- PROBLEM STATEMENT
Search the records below for the word "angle", then return every line where it appears.

Recorded data
= = = = = = =

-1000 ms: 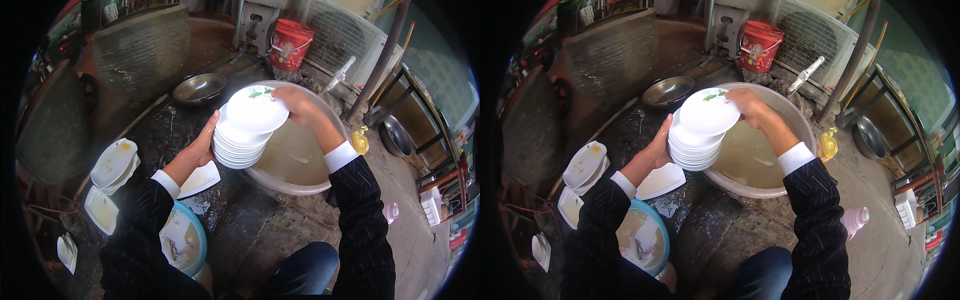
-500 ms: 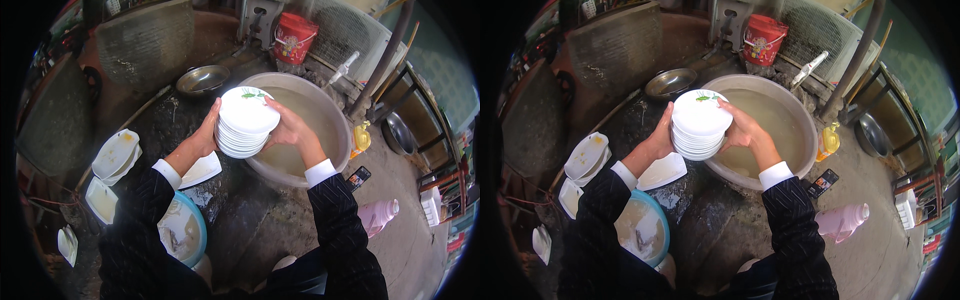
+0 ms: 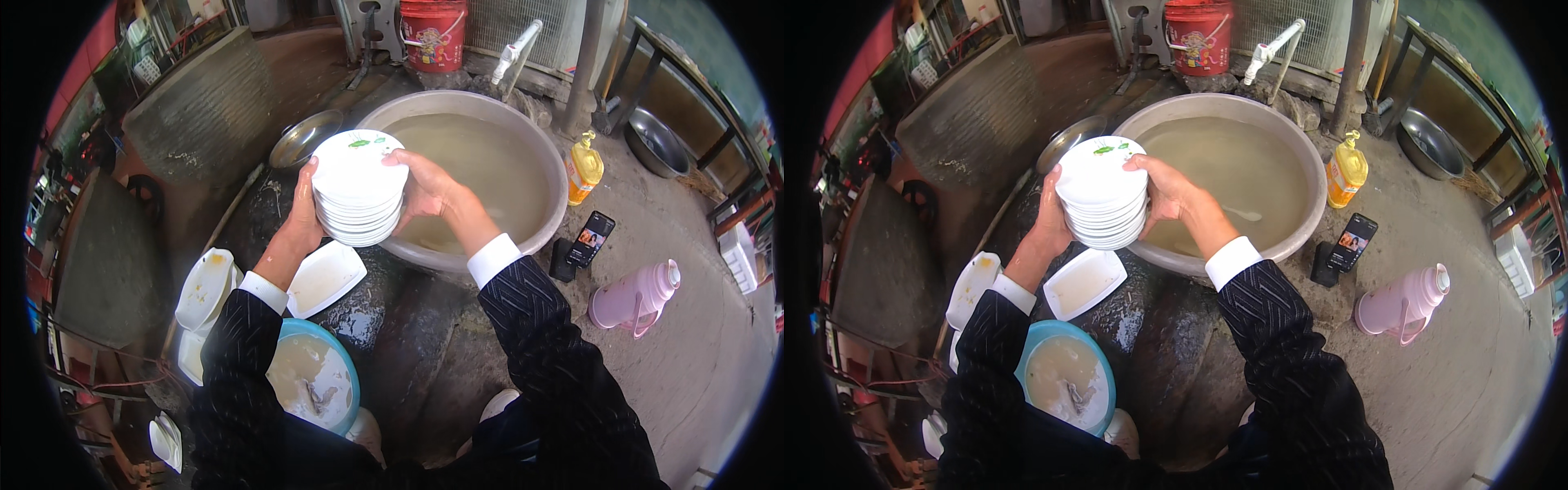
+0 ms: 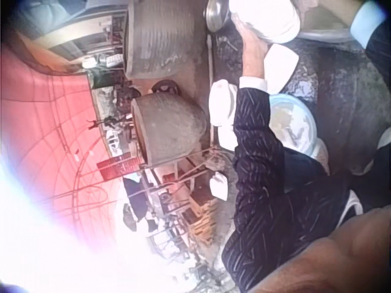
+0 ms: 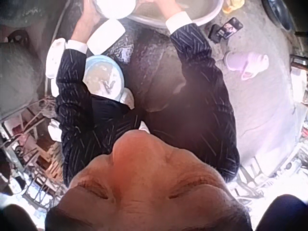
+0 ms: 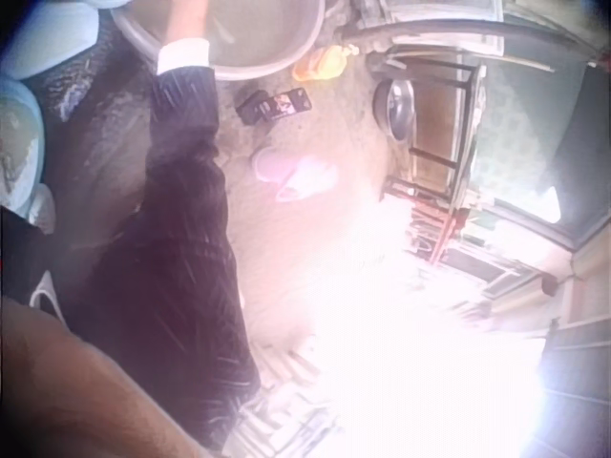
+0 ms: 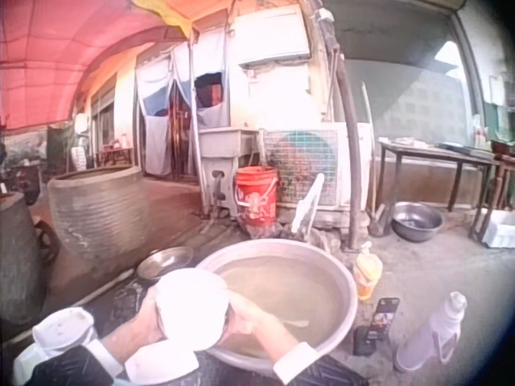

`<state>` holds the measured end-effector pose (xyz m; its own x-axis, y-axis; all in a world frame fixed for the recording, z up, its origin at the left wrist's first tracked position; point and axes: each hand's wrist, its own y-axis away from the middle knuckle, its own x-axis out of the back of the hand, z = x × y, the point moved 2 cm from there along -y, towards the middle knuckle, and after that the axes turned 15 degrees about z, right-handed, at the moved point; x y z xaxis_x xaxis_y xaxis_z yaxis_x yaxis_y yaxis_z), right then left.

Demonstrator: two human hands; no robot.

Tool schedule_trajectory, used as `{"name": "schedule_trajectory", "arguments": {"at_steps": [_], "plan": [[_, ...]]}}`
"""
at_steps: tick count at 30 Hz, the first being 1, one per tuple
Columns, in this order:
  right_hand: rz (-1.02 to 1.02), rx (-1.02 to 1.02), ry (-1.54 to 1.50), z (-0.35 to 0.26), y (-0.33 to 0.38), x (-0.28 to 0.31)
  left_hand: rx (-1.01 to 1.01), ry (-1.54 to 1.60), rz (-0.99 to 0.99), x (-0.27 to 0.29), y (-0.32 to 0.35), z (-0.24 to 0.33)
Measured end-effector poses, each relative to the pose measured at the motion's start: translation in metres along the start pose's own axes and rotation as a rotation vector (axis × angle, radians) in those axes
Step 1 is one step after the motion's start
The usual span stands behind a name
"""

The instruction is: The person washes metal bowls and white plates in a large basin of soapy water, rinses them, and stacks them. They then carry the stack of plates into a small shop and place them inside a glass-door display cabinet.

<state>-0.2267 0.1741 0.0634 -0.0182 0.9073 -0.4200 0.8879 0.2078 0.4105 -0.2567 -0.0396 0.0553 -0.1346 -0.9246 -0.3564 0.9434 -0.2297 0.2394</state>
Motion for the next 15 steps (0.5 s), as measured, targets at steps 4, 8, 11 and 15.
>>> {"name": "schedule_trajectory", "arguments": {"at_steps": [4,8,11,15], "plan": [[-0.003,0.106,-0.082,0.006,0.001,0.007,-0.109,-0.112,0.064,-0.011,-0.009,0.004],[-0.036,0.234,-0.279,0.021,-0.001,0.016,-0.246,-0.196,0.116,-0.022,-0.014,0.004],[-0.087,0.338,-0.441,0.030,-0.006,0.019,-0.369,-0.248,0.125,-0.029,-0.019,0.003],[-0.049,0.369,-0.495,0.030,-0.012,0.021,-0.479,-0.238,0.125,-0.034,-0.028,0.010]]}}
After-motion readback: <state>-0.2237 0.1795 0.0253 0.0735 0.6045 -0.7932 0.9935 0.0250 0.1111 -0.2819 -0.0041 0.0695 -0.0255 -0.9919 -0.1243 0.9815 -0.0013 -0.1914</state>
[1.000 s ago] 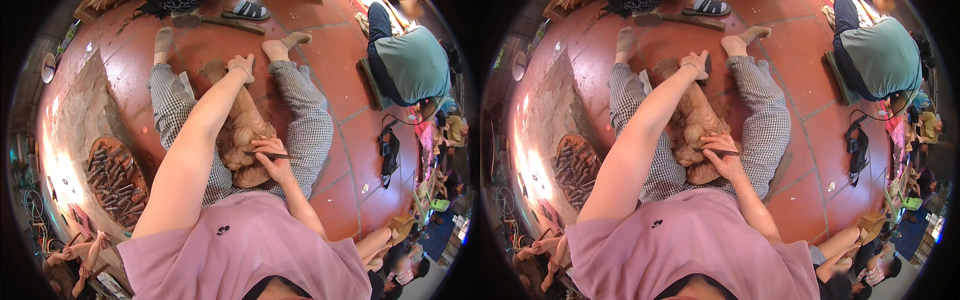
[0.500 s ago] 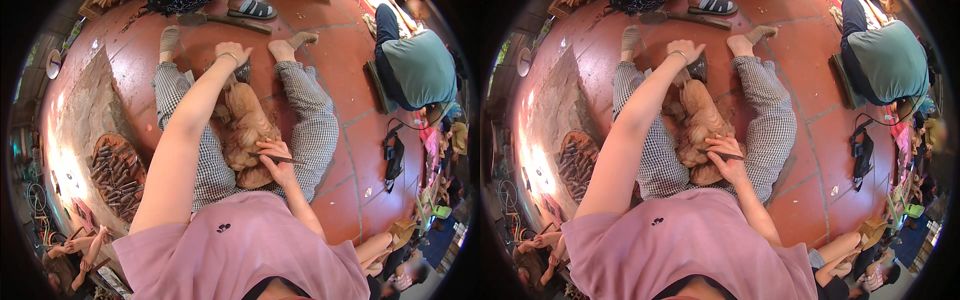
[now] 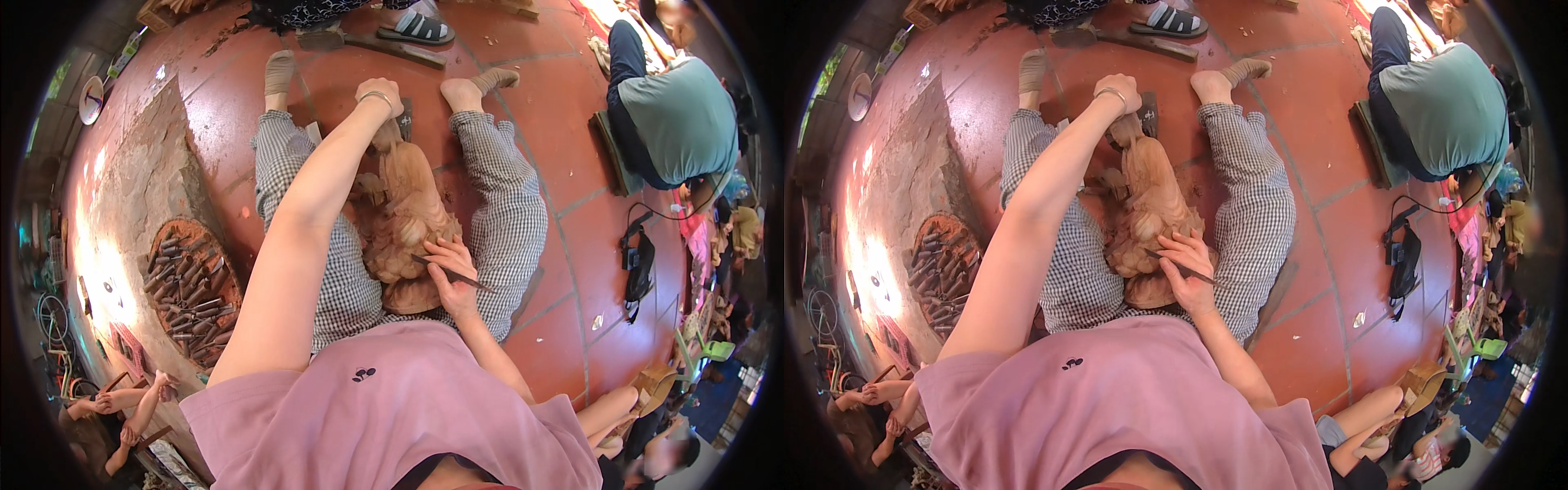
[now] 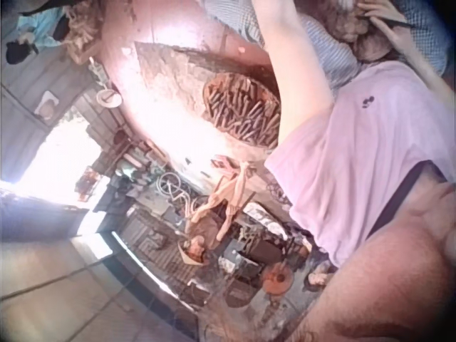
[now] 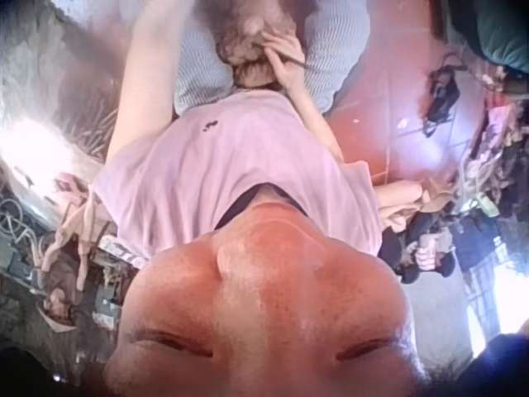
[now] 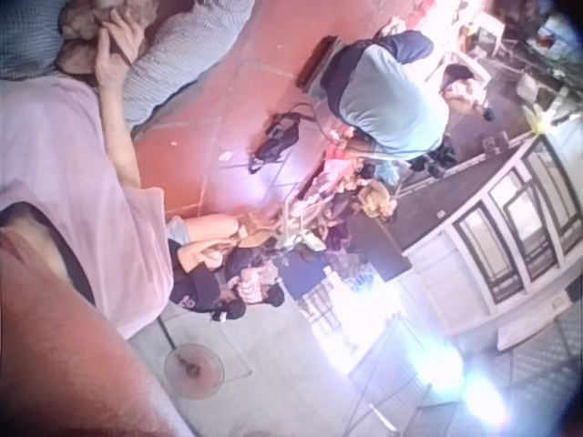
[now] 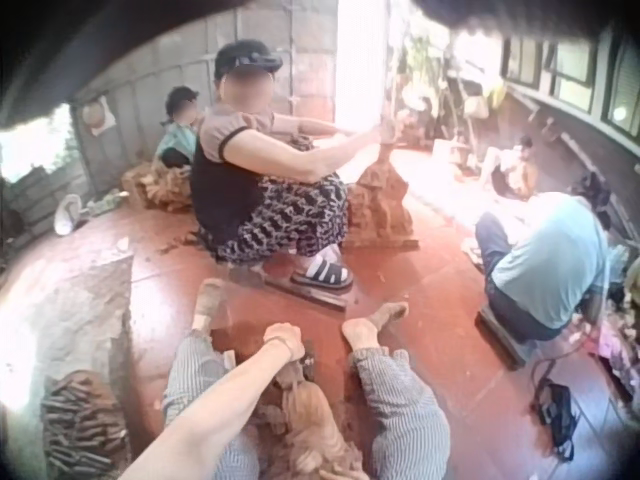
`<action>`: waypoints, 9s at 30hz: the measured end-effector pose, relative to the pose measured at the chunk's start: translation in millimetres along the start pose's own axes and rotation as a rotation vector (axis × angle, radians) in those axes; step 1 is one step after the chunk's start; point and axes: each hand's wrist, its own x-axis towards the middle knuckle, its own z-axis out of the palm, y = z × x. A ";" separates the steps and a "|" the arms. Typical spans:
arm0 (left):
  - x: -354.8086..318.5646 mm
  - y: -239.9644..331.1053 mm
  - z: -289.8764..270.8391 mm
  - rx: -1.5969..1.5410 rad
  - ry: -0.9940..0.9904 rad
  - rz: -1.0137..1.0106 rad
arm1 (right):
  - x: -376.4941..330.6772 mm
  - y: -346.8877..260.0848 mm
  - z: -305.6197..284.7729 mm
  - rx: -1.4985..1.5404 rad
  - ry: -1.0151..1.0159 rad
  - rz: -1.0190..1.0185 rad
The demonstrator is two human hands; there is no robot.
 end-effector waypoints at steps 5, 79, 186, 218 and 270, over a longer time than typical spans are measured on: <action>4.4 2.3 -20.7 -0.038 -0.071 0.048 | 5.6 -6.4 10.7 -0.010 0.104 -0.038; -1.5 52.1 59.1 0.078 -0.054 -0.041 | -3.7 -6.6 28.8 -0.407 0.084 -0.068; -325.7 45.7 133.8 -1.185 0.654 0.440 | 10.8 -38.7 31.3 -0.207 0.046 -0.245; -321.7 54.7 129.1 -1.166 0.407 0.466 | 44.3 -22.0 -17.2 -0.009 -0.252 0.033; -305.4 61.8 159.0 -0.787 0.741 0.660 | 50.9 -16.5 15.9 -0.057 -0.060 0.138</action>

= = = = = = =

- EXERCISE RESULT
Measured end-effector poses, each relative to the pose measured at the motion's start: translation in metres along the start pose's own axes and rotation as a rotation vector (axis × angle, radians) in those axes
`<action>`: waypoints, 9s at 30hz: the measured end-effector pose, relative to the pose measured at the chunk's start: translation in millimetres along the start pose's own axes and rotation as a rotation vector (axis × angle, radians) in those axes; step 1 is one step after the chunk's start; point and axes: each hand's wrist, its own x-axis towards the middle knuckle, its own z-axis out of the palm, y = z × x. A ";" separates the steps and a "|" the arms. Typical spans:

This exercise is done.